**Extracted records**.
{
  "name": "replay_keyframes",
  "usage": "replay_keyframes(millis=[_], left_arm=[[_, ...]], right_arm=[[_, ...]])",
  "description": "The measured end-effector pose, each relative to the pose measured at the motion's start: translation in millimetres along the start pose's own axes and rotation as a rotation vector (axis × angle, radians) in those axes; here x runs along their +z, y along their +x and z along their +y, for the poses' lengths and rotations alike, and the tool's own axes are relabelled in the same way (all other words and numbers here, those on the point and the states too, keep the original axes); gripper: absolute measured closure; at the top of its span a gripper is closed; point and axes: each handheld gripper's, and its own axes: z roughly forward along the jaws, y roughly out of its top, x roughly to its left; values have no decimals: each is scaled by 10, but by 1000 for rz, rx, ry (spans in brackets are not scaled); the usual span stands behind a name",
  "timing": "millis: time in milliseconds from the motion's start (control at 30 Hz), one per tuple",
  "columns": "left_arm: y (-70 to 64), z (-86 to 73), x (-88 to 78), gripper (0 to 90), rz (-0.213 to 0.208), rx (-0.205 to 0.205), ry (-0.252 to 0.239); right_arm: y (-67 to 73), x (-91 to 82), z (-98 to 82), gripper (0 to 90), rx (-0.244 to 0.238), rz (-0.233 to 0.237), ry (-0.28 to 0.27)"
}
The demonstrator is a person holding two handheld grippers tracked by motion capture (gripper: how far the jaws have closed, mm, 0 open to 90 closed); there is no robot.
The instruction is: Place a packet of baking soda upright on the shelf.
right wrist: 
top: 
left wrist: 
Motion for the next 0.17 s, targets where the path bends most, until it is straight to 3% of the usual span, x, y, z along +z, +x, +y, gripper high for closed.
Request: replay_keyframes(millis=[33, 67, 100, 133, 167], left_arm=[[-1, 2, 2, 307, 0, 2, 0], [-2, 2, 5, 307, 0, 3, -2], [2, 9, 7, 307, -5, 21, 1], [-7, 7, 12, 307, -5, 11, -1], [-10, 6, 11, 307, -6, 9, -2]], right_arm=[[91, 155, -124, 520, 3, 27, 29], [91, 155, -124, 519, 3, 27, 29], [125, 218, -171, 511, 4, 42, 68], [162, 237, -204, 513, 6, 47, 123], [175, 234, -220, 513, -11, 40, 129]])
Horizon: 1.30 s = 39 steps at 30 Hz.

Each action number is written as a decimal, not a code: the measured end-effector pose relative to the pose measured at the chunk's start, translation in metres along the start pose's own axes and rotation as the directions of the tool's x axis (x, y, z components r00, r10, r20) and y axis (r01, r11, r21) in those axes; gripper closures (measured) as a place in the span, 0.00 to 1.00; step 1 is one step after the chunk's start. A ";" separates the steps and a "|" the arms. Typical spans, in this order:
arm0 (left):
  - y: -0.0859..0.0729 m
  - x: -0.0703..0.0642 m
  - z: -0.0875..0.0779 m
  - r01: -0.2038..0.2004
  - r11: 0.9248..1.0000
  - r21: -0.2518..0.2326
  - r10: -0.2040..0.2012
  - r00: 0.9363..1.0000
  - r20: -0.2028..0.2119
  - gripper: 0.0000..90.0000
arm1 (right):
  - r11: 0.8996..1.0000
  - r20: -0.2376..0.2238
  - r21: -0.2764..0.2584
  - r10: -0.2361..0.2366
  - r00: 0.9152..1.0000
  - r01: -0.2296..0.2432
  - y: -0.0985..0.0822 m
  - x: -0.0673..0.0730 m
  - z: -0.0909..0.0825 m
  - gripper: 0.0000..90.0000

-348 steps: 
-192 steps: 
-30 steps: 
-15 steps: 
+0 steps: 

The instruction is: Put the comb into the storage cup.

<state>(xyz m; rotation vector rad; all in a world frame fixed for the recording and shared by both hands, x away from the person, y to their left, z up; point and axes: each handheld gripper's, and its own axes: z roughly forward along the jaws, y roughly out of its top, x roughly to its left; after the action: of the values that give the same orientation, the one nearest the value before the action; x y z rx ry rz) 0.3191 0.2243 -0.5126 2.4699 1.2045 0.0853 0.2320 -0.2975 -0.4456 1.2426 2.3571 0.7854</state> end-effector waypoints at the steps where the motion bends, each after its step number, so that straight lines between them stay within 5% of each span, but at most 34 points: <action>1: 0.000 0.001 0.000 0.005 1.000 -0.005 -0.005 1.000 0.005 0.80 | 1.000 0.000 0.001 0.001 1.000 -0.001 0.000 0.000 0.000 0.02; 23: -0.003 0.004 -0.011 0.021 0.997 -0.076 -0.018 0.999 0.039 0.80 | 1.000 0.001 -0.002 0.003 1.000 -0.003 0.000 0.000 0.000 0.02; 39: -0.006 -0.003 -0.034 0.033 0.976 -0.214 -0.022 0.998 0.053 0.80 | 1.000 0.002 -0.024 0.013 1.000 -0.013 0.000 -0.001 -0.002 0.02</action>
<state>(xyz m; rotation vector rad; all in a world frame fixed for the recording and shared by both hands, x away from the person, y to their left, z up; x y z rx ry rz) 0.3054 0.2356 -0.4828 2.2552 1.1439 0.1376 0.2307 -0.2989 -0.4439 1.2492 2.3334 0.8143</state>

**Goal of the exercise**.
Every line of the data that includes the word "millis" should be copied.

**Exercise answer**.
  "usage": "replay_keyframes(millis=[_], left_arm=[[_, ...]], right_arm=[[_, ...]])",
  "timing": "millis: time in milliseconds from the motion's start (control at 30 Hz), one per tuple",
Request: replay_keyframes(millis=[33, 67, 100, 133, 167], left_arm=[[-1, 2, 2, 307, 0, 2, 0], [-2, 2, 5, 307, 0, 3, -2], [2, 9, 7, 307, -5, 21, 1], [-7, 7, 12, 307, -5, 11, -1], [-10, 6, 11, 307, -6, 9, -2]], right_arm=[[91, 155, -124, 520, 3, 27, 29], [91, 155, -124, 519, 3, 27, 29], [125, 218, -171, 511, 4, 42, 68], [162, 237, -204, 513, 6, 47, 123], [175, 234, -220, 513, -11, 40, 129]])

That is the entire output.